Binding of NFκB to its consensus sequence: For each nuclear extract sample, 5µg of nuclear extract protein diluted in 20µl of complete lysis buffer (CLB) were added in duplicate to the TransAM™ NFκB 96-well plate. 5µg Jurkat nuclear extract in 20µl CLB and 20µl CLB were added in duplicate as positive and negative controls respectively. The plate was left to incubate for 1hr at room temperature at 100rpm on a rocking platform. Wells were washed three times with 200µl wash buffer.

Binding of primary antibody: 100µl of NFκB antibody (1:1000 dilution in antibody binding buffer) was added to each well and the plate incubated for 1hr at room temperature. Wells were washed three times with 200µl wash buffer.

Binding of secondary antibody: 100µl of HRP-conjugated antibody (1:1000 dilution in antibody binding buffer) was added to each well and the plate incubated for 1hr at room temperature. Wells were washed four times with 200µl wash buffer.

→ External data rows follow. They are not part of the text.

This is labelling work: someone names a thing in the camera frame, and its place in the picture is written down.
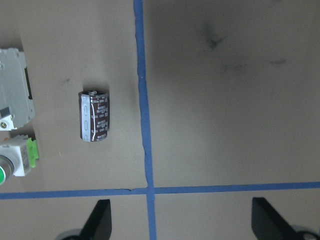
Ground green push button switch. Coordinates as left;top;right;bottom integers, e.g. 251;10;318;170
0;134;39;185

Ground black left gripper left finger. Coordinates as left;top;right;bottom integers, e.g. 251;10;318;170
79;199;112;240

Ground white circuit breaker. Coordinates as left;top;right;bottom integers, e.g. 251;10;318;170
0;48;36;131

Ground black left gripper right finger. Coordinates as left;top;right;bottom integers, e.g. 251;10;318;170
251;197;297;240

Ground brown cylindrical capacitor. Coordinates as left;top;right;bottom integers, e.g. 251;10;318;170
78;90;110;142

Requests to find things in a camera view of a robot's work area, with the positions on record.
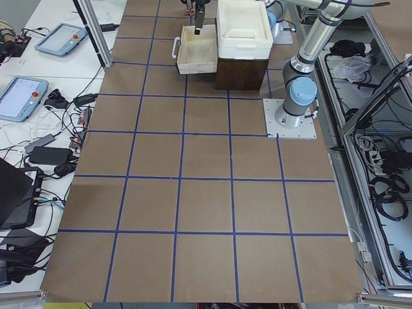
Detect near blue teach pendant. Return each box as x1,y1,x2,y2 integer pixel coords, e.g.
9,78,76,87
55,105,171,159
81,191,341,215
1,75,49,122

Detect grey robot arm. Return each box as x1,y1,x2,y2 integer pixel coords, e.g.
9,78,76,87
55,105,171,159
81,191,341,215
174,1,386,129

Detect grey orange handled scissors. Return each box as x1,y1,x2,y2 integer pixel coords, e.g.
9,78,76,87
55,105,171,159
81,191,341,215
184,9,195,15

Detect wooden drawer with white handle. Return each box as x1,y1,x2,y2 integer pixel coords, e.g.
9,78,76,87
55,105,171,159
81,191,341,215
171,24,218,75

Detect black power adapter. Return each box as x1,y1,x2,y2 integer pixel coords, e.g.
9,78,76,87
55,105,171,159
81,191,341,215
28,147,73,165

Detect aluminium frame post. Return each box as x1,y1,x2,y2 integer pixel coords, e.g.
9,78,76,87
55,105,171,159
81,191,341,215
73,0,113,69

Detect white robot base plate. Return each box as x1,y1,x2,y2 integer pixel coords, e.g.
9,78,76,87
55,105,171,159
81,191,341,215
263,98,317,140

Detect black laptop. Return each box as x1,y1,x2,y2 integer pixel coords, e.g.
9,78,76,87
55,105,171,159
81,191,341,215
1,159,44,230

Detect dark brown wooden cabinet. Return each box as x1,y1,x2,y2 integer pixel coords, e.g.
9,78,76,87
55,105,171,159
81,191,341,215
215,58,269,90

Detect white plastic tray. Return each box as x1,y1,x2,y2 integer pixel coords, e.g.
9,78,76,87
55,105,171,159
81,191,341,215
216,0,273,60

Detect far blue teach pendant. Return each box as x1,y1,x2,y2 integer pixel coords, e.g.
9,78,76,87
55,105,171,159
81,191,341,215
34,23,88,57

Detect blue teach pendant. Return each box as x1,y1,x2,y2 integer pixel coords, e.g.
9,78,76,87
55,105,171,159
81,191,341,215
1,75,49,122
34,23,88,57

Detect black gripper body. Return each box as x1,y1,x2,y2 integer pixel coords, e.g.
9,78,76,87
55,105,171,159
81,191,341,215
180,0,210,13

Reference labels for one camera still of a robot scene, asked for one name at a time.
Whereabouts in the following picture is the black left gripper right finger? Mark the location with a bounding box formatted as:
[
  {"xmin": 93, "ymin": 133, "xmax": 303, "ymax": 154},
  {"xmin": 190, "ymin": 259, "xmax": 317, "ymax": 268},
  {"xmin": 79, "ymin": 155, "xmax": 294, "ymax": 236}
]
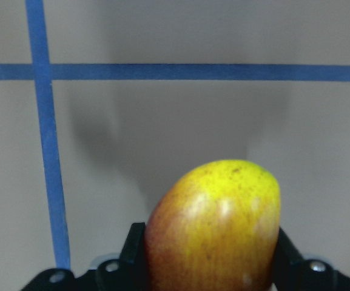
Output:
[{"xmin": 272, "ymin": 229, "xmax": 350, "ymax": 291}]

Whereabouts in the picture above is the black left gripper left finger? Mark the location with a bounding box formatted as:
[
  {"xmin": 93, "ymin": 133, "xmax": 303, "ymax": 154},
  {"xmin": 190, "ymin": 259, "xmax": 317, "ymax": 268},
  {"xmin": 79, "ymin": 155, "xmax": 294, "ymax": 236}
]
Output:
[{"xmin": 22, "ymin": 222, "xmax": 146, "ymax": 290}]

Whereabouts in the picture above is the red yellow mango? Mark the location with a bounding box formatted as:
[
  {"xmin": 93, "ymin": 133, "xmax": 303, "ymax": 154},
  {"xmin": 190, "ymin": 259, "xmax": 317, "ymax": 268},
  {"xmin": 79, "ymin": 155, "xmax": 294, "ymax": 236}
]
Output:
[{"xmin": 144, "ymin": 159, "xmax": 281, "ymax": 290}]

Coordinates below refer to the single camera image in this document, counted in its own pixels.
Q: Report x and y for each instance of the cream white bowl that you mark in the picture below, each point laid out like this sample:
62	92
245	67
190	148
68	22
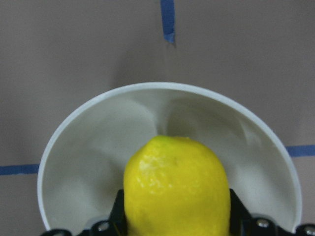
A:
82	166

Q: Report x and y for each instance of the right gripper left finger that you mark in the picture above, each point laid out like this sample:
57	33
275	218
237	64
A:
113	225

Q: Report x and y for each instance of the yellow lemon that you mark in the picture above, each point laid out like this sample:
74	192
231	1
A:
176	186

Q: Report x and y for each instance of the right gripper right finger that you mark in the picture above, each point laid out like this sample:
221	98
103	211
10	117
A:
242	223

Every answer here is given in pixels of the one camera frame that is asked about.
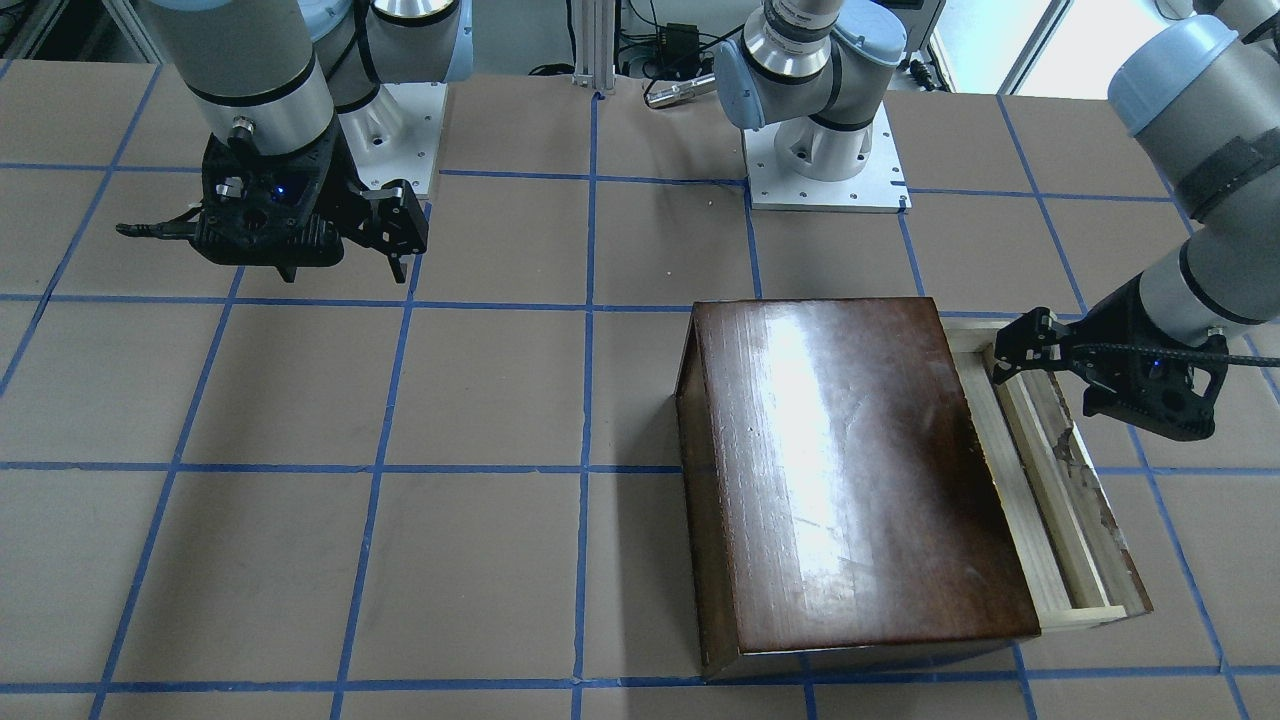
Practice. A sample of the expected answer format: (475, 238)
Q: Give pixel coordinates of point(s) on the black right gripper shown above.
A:
(349, 196)

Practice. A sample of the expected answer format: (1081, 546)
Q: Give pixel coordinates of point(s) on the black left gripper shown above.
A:
(1108, 322)

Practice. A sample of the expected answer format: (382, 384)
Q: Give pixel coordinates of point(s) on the light wooden drawer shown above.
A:
(1078, 565)

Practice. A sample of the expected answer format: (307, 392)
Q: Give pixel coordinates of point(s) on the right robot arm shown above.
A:
(304, 127)

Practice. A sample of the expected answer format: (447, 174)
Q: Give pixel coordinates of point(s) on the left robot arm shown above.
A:
(1199, 99)

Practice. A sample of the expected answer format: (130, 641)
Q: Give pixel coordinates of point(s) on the dark brown wooden cabinet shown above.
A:
(839, 501)

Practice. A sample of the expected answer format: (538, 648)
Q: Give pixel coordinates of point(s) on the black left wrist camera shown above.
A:
(1171, 392)

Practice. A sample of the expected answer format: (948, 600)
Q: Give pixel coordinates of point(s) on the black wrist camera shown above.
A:
(260, 225)
(1171, 392)

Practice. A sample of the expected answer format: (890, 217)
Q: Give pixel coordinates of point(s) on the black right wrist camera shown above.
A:
(260, 225)

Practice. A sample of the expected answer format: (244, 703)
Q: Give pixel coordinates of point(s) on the aluminium frame post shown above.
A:
(594, 43)

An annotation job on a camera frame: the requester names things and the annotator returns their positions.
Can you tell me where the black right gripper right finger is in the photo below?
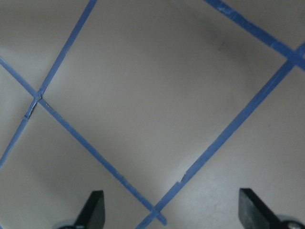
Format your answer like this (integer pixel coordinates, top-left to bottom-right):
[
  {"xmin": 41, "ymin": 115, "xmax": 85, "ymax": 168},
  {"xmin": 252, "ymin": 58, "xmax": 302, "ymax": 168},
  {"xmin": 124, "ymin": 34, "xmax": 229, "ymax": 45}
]
[{"xmin": 239, "ymin": 188, "xmax": 284, "ymax": 229}]

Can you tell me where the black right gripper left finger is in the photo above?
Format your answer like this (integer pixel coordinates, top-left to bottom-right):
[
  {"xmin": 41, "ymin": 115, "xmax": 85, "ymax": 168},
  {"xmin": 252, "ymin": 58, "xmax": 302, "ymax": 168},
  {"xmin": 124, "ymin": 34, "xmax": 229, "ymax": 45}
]
[{"xmin": 73, "ymin": 190, "xmax": 105, "ymax": 229}]

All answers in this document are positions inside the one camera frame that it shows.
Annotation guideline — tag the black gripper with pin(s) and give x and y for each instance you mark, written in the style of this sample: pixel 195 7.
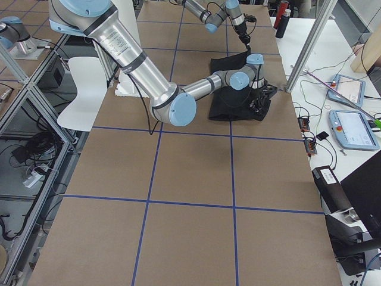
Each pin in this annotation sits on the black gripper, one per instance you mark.
pixel 258 101
pixel 241 31

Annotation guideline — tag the black printed t-shirt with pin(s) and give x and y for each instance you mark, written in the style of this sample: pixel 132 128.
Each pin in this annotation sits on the black printed t-shirt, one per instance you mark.
pixel 229 104

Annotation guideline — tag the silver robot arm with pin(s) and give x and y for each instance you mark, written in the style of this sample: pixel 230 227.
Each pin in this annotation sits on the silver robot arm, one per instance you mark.
pixel 214 15
pixel 169 103

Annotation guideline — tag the black water bottle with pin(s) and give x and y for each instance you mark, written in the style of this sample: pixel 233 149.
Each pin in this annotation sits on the black water bottle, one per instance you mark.
pixel 284 20

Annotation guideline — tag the red water bottle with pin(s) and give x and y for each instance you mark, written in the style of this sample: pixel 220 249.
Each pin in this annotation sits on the red water bottle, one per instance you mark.
pixel 281 7

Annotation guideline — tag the far blue teach pendant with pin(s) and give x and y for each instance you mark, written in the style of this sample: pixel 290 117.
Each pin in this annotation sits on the far blue teach pendant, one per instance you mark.
pixel 350 88

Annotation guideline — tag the blue teach pendant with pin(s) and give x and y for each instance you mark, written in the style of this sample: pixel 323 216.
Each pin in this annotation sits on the blue teach pendant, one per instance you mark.
pixel 350 88
pixel 352 130

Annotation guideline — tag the near blue teach pendant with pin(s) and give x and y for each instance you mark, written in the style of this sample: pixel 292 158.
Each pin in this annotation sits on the near blue teach pendant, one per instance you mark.
pixel 352 130

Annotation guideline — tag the metal reacher grabber tool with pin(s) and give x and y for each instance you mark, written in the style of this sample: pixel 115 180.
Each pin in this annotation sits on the metal reacher grabber tool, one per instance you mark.
pixel 336 96

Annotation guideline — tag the black box with label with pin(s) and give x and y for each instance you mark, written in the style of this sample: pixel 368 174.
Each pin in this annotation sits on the black box with label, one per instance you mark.
pixel 330 189

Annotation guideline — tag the black monitor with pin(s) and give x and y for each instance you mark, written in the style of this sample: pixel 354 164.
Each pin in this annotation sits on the black monitor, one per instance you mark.
pixel 362 188

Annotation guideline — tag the white plastic chair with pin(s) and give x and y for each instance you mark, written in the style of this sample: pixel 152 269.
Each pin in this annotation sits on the white plastic chair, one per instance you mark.
pixel 91 84

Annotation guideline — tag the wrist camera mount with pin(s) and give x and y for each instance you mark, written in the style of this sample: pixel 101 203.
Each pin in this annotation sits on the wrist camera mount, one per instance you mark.
pixel 269 90
pixel 250 18

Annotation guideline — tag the aluminium frame post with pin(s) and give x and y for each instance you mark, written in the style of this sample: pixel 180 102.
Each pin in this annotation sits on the aluminium frame post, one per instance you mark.
pixel 310 42

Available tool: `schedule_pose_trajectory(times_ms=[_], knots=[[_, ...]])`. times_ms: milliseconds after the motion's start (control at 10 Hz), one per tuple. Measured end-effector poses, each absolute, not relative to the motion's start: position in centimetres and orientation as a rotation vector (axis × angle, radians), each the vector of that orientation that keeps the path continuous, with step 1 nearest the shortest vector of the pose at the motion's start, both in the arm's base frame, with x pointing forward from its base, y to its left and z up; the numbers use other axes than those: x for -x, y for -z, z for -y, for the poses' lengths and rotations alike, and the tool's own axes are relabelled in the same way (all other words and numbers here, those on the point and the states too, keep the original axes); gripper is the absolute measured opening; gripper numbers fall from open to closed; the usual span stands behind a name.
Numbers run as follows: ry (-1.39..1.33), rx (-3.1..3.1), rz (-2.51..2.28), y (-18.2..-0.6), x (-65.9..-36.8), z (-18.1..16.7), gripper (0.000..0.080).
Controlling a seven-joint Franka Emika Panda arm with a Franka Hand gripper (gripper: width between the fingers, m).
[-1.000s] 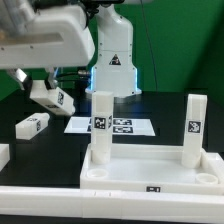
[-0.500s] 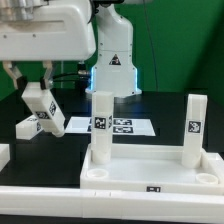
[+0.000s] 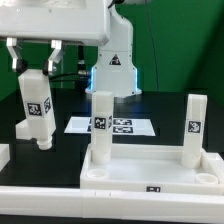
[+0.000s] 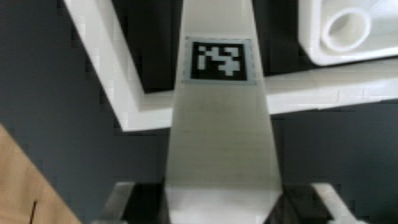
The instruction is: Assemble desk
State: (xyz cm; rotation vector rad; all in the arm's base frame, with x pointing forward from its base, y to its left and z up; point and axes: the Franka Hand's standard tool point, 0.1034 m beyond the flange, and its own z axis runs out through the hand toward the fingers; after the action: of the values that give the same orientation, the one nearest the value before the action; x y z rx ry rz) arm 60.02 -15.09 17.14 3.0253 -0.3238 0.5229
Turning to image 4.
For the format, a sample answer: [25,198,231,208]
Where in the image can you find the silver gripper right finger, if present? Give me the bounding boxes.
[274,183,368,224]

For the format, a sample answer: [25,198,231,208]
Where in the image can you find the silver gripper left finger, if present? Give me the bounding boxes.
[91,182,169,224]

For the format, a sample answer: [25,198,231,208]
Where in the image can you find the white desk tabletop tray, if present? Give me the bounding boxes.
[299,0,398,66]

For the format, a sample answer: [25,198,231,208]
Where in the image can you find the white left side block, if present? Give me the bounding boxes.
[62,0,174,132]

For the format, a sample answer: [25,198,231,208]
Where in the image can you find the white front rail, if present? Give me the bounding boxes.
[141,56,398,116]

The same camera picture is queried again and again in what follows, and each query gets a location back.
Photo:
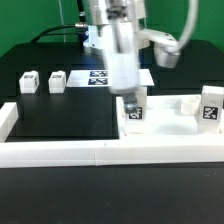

Colorimetric reaction: 100µl developing solution was added to each well and incubated for 4.5 mins at room temperature. 100µl of stop solution was added, and OD measured at 450nm and 630nm read on an Opsys MR™ plate reader (Dynex Technologies, VA, USA).

Quantification of NFκB: Optical density at 630nm (reference OD) was subtracted from OD at 430nm. The mean corrected OD of each duplicate sample was calculated, and divided by the mean corrected OD of the positive control wells to give the nuclear NFκB activation of each sample relative to that of the Jurkat nuclear extract standard.